Noi a questa politica, da
tempo abbiamo detto BASTA!!
Lo Snater assieme a Cobas
e Flmu, per quanto riguarda le esternalizzazioni, porta avanti una linea di
azione incentrata, da
un lato in azioni di lotta in tutte le aziende del gruppo, dall’altro in
azioni legali che pur tra mille difficoltà cominciano a portarebuoni frutti.
Il resto, quello
sbandierato da cgilcisluil, è solo fumo e come tutti sanno il fumo fa
male….molto male…….
In
data 23 febbraio 2004, presso l’Unione Industriali di Roma, si
è svolto l’incontro conclusivo tra le Segreterie Nazionali,
Territoriali e le RSU in merito all’esternalizzazione del
Document di Facility Management di Telecom e Emsa previsto
dall’Art. 47.
In
sede di incontro con la delegazione sindacale, il Responsabile
delle Relazioni Industriali di Telecom Italia ha ribadito le
volontà aziendali di procedere all’esternalizzazione dei
settori del Document nonostante le richieste sindacali del primo
incontro del 10 u.s. nel quale avevano chiesto una ulteriore
riflessione sul processo in atto.
La
dirigenza di Telecom Italia ha risposto alle domande della
delegazione sindacale nello spirito degli approfondimenti
previsti dalla procedura di Legge prima di procedere al
trasferimento delle attività e dei lavoratori prevista per il 1
Marzo,alla nuova
Azienda Telepost.
Le
OO.SS. e la delegazione RSU hanno ribadito con forza la
contrarietà al processo di esternalizzazione contestandone
anche il metodo utilizzato con l’inserimento negli organici di
(portatori legge 104, maternità, e lavoratori provenienti da
altre attività) e concludendo, con la non condivisione delle
procedure e dichiarando di non poter procedere
all’armonizzazione dei trattamenti in essere perché non in
possesso dello specifico mandato dei lavoratori.
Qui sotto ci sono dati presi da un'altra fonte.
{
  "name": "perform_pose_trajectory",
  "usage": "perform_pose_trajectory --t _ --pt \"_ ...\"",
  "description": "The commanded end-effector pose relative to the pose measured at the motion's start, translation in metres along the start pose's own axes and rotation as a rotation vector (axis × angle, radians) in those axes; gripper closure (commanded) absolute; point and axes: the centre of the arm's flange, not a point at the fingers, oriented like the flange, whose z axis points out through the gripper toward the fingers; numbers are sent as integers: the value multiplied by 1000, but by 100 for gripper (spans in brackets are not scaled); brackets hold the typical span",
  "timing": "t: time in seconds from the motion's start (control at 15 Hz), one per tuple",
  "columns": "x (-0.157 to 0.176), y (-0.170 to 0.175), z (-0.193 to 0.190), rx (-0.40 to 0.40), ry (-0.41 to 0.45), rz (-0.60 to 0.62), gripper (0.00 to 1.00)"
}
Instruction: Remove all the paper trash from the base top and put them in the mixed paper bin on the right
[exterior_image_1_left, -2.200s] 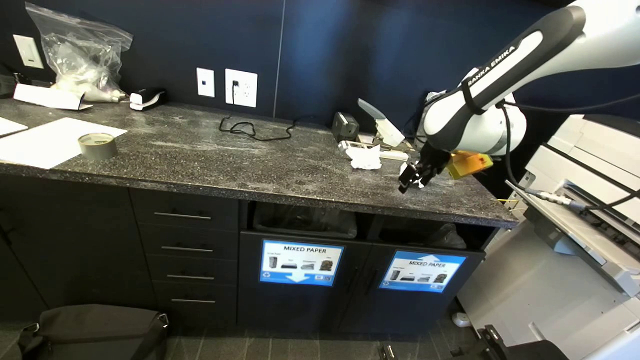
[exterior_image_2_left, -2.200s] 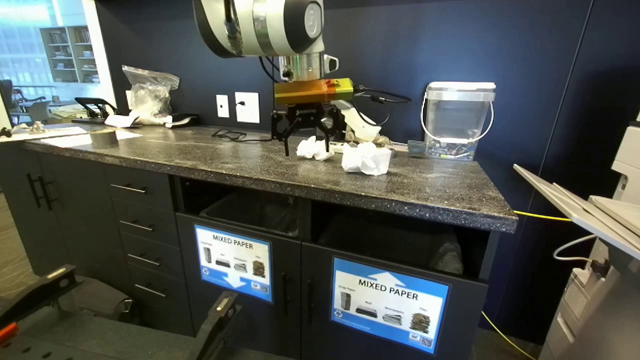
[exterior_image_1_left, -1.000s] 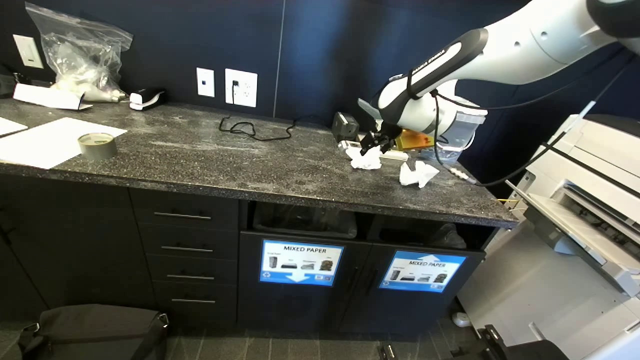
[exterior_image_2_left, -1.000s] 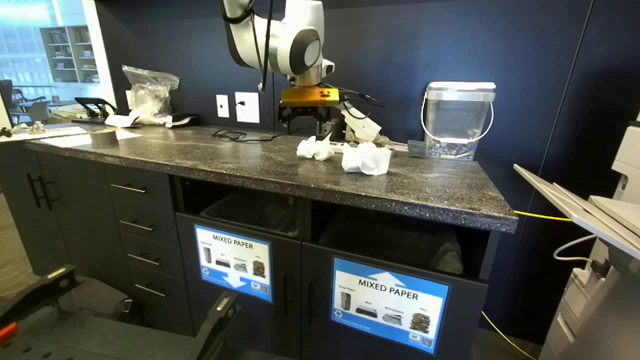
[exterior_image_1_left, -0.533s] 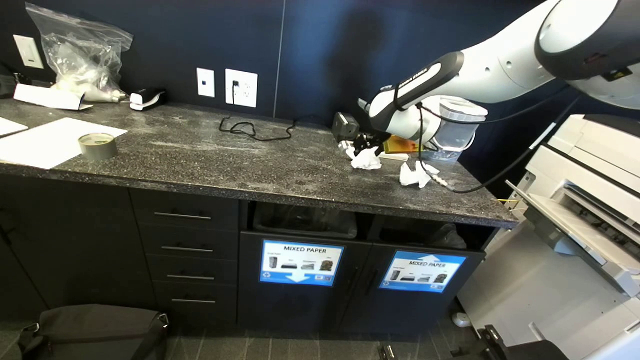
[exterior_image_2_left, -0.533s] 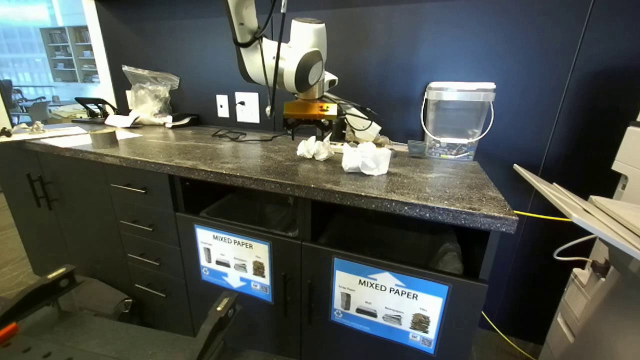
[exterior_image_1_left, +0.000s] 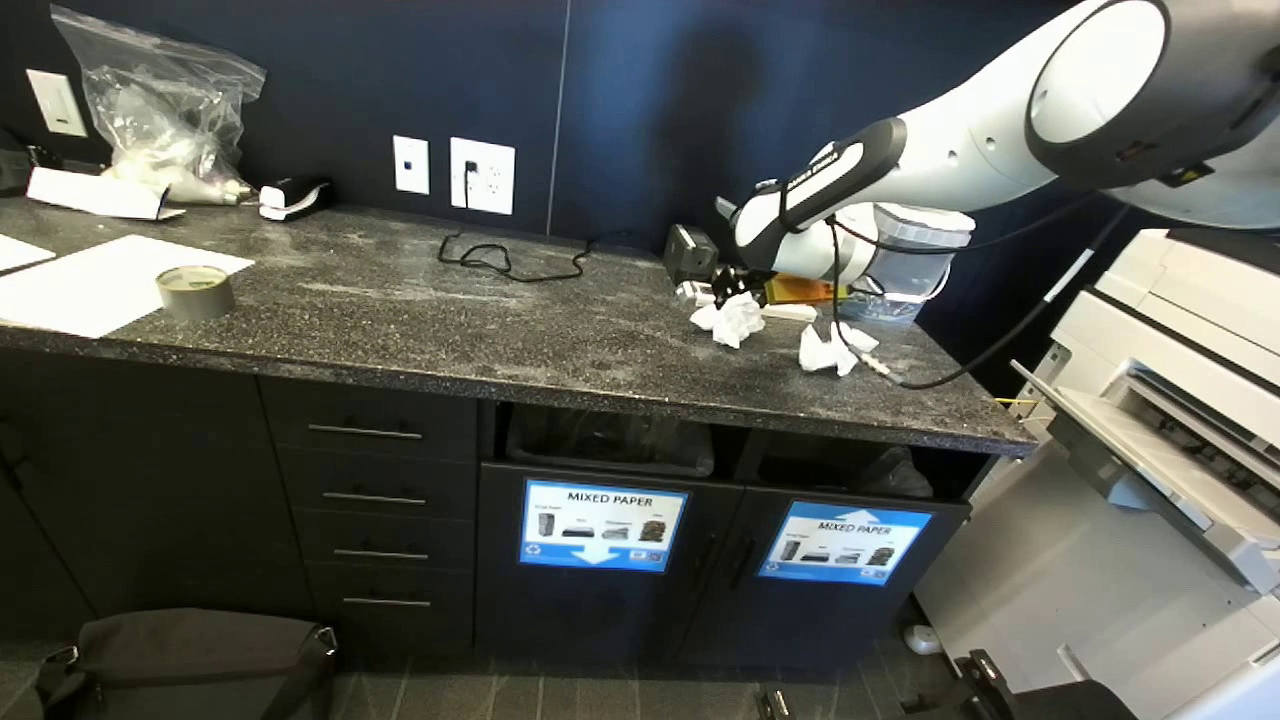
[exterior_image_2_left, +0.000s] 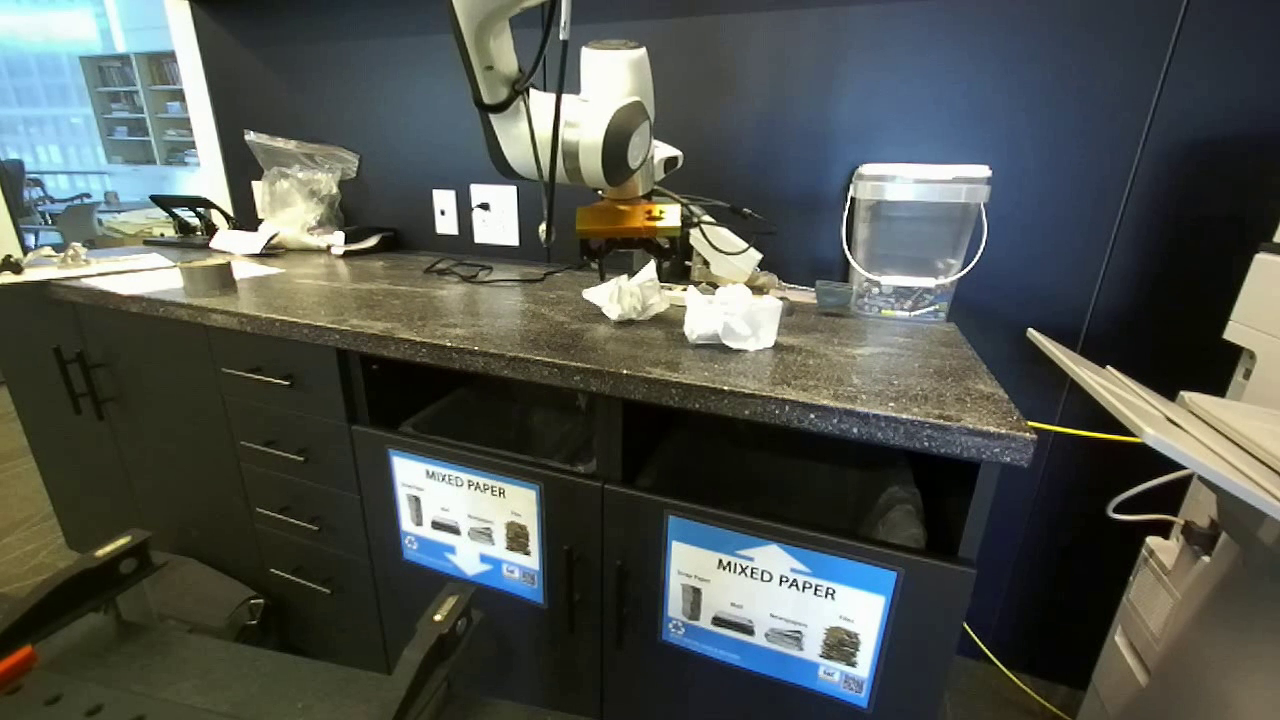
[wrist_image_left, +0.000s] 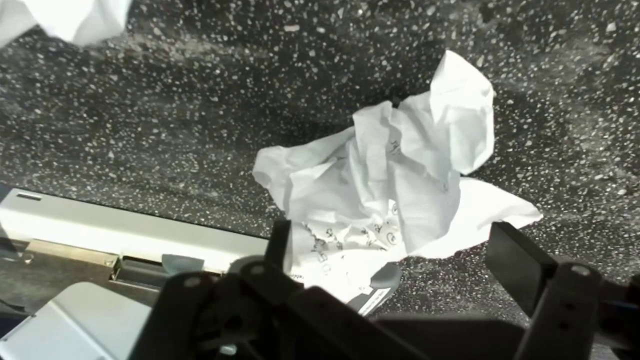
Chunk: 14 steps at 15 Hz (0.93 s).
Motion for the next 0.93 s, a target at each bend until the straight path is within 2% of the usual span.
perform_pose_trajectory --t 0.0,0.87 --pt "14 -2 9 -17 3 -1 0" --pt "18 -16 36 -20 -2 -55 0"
In questo
contesto l’Azienda ha comunicatoche applicherà ai lavoratori del Document il contratto
dei recapiti postali non riconoscendogli l’estensione di tutti
gli istituti interni di Telecom.
Le
OO.SS. hanno anche richiesto al Responsabile aziendale quali
iniziative adotteranno a partire dal 1 Marzo in termini delle
continuità dei trattamenti economici e normativi, contestando
anche l’eventuale applicazione dell’art. 2112 del codice
civile nella semplicistica interpretazione del mantenimento del
solo monte salariale.
La
Telecom e i Responsabili della Società Telepost, hanno espresso
la loro disponibilità ad aprire un tavolo di confronto a fronte
di una volontà dei lavoratori, per definire una intesa
sull’armonizzazione che assicuri il mantenimento del Contratto
delle TLC, Telemaco, Assilt, CRALT. Si sono resi disponibili al
riconoscimento della continuità della funzione RSU, degli
accordi Telecom su mobilità territoriale e mobilità 223/91 con
gli stessi strumenti di non opposizione e l’incentivazione
previsti dagli stessi.
Le
OO.SS. si sono impegnati ad informare tempestivamente i
lavoratori sull’esito dell’incontro promuovendo nelle
prossime ore assemblee su tutti i posti di lavoro.